Mick Hall @ Organized Rage discusses the attitude of the British Labour Party to Ireland and hosts a review of a book addressing this issue.


Hesitant Comrades: The Irish Revolution and the British Labour Movement by Geoffrey Bell.


"Greater love hath no man than this, that a man lay down his life for his friends."

Shortly before he was executed, James Connolly told his daughter Nora "They will never understand why I am here; they will forget that I am an Irishman.” They were the leaders of the British labour movement.

Fast forward to the 5th of May 1981 when I was helping to organise the People's March for Jobs in the SERTUC office at Congress House, the TUC's head quarters in London's Great Russell Street.

Before I left home that morning the Today radio programme announced Bobby Sands had died overnight in the Maze prison hospital after 66 days on hunger strike. He was just 27 years old. Yet when I went into Congress House that morning his death had created hardly a murmur. It was as if it had taken place in a far off land, not in a disputed part of the nation we all lived in. It was as if nothing of importance had occurred overnight.

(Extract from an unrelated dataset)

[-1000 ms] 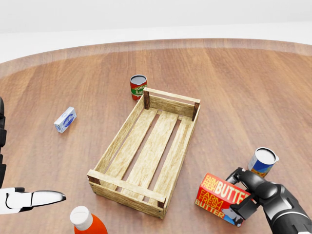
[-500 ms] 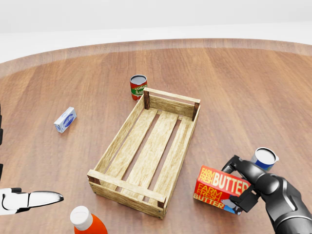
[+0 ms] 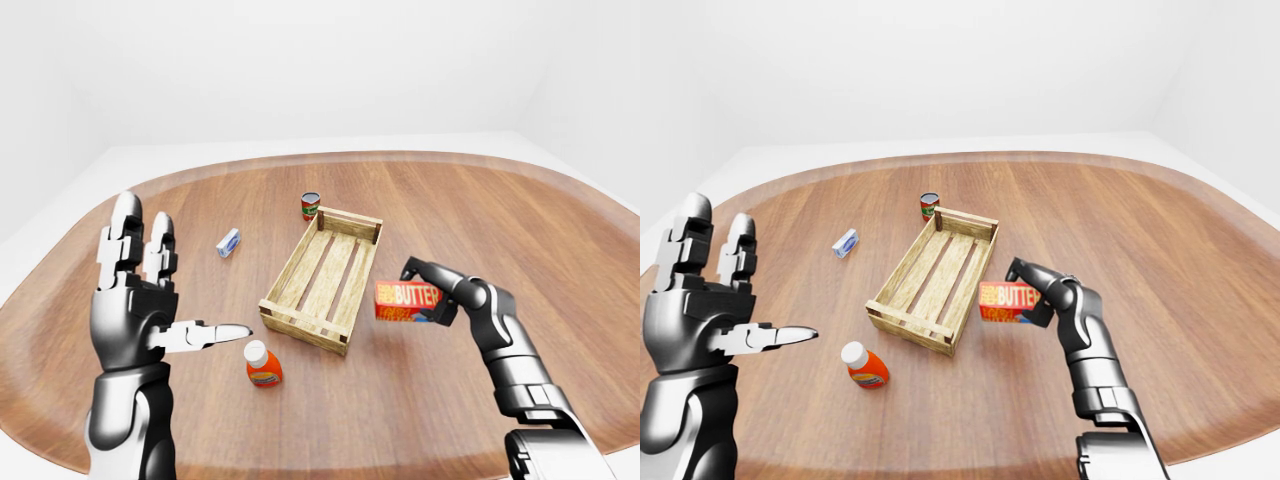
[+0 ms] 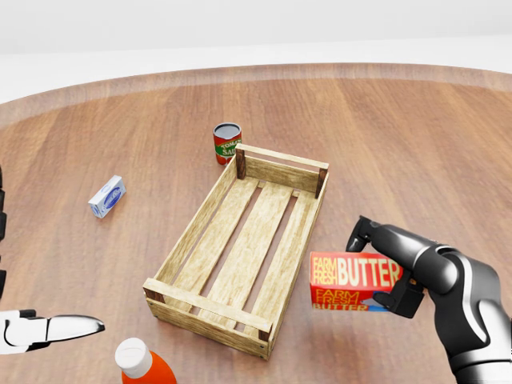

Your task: Pick up the butter and put it in the tray.

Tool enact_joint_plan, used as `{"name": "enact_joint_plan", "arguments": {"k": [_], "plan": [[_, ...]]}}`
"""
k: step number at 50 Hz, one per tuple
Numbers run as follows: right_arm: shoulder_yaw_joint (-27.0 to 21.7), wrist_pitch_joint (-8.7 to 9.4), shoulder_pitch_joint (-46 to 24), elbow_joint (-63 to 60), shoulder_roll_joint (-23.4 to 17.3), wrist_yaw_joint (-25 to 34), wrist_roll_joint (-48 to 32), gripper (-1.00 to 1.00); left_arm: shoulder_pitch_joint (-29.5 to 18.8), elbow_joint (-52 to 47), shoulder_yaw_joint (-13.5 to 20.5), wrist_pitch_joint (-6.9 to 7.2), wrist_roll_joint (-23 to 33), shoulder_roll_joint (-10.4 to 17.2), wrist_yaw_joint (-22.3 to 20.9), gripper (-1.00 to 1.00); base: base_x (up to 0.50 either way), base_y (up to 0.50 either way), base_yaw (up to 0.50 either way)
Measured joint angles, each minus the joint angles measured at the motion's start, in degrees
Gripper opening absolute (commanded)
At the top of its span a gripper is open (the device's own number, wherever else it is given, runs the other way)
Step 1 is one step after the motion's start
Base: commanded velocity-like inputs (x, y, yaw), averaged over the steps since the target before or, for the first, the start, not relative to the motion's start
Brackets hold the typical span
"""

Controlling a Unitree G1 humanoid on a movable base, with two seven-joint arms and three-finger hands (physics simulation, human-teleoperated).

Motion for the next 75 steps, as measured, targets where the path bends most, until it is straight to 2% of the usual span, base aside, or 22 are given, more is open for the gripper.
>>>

Today Sands is rightly regarded as a heroic individual throughout much of the world. Streets have been named after him in countries as different as France and Iran. Monsignor Denis Faul, no friend of the IRA, who as the Catholic chaplain in the jail had vigorously opposed the hunger strike and was instrumental in bringing them to an end after the death of ten men, said this shortly after Bobby died:

"Greater love hath no man than this, that a man lay down his life for his friends"

When Bobby Sands died many wept in disbelief, others raged at the sheer callousness of the Thatcher government, many socialists were outraged at the adamant refusal of the British Labour Party leadership to intervene on the side of the hunger strikers, as even the Vatican had done.

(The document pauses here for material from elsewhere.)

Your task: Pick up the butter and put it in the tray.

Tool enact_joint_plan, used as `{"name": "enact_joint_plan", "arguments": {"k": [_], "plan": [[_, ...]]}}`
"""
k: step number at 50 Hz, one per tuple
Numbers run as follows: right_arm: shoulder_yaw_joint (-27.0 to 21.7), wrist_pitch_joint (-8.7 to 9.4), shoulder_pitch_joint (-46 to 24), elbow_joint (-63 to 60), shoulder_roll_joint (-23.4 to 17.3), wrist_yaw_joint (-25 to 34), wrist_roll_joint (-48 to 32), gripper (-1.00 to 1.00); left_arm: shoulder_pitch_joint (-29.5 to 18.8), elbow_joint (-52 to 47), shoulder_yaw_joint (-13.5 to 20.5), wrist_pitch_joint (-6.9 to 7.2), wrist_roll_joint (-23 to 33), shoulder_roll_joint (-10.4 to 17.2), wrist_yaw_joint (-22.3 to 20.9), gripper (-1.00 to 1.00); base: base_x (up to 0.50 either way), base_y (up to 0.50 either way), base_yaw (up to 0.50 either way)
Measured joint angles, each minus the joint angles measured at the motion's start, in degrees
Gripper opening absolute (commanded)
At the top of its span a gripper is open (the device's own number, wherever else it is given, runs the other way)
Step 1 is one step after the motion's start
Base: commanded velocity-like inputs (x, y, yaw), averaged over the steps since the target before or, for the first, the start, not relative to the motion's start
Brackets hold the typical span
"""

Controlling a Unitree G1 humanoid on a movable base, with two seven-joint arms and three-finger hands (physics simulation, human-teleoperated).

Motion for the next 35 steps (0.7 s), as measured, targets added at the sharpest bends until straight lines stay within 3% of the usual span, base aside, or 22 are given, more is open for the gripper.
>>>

Below Andy Stowe reviews a new book Hesitant Comrades: The Irish Revolution and the British Labour Movement. It looks at how the British Labour Party leadership turned their backs on the Dublin Easter Rising, and made no effort to save it's leaders from execution. Indeed, the then LP leader Arthur Henderson, was a member of the British coalition government which acquiesced to the British army's request to introduce martial law in Ireland, and appointed Major-General John Maxwell as Commander-in-Chief of all troops stationed there. He was given carte blanche to restore order, put down the rebellion, and punish its participants.

Amongst the sixteen rebels executed were trade unionists like Michael Mallen and James Connolly. Connolly was well known in trade union circles across the Irish sea. As were William Brien and Tom Foran, founding members along with Connoly of the Irish Transport and General Workers Union, (ITGWU) who were both imprisoned after the Easter Rising.

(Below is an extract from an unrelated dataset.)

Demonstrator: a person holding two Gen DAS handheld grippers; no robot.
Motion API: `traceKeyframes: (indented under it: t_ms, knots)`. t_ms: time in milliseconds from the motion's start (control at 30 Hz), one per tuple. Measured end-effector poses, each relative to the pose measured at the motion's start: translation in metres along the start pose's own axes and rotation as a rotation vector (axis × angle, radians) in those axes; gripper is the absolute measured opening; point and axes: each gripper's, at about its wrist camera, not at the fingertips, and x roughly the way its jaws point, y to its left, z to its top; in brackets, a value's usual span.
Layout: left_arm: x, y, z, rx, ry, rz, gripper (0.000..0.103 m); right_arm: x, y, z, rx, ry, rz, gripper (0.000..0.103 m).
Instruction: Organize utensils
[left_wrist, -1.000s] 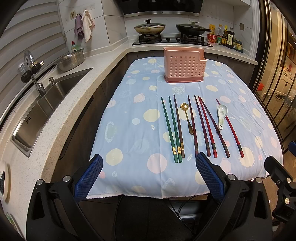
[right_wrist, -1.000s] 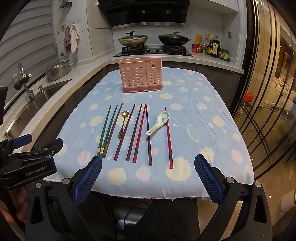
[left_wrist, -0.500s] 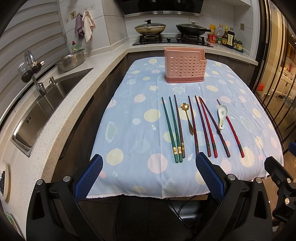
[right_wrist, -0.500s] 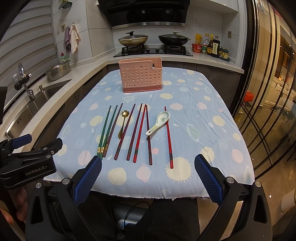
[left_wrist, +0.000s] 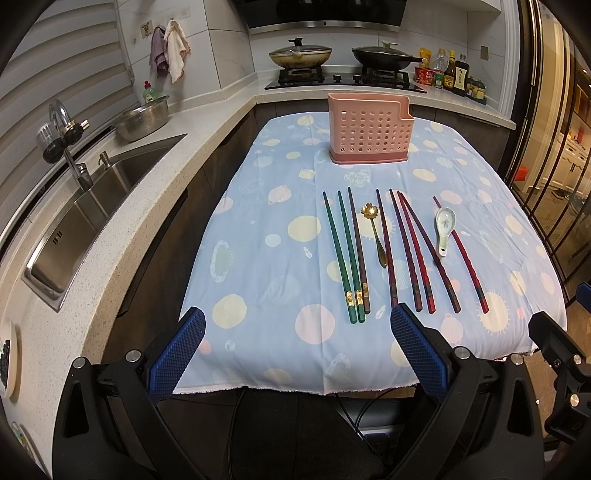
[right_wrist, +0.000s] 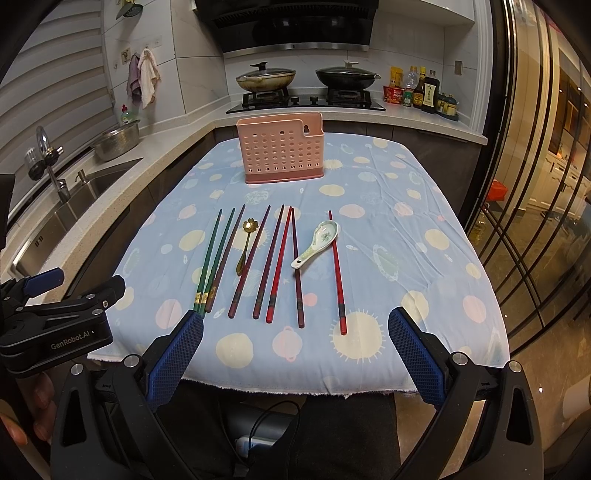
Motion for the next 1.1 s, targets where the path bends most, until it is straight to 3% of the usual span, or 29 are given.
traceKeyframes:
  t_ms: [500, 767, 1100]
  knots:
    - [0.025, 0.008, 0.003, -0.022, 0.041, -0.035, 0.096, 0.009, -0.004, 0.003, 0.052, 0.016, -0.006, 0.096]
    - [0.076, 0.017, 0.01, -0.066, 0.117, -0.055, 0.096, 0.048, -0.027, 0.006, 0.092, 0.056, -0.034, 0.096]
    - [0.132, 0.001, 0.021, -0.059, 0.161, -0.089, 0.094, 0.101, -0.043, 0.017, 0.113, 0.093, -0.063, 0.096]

Following Connolly's execution, Liberty Hall, the Union’s headquarters in Dublin and it's records were seized by the British military authorities, but ITGWU members refused to be intimidated, unlike their British counterparts in London who failed to raise even a whimper against the brutal behavior of the British authorities in Ireland.

After their release from prison, Tom Foran, William O'Brien and others helped rebuild the organisation which is today called SIPTU.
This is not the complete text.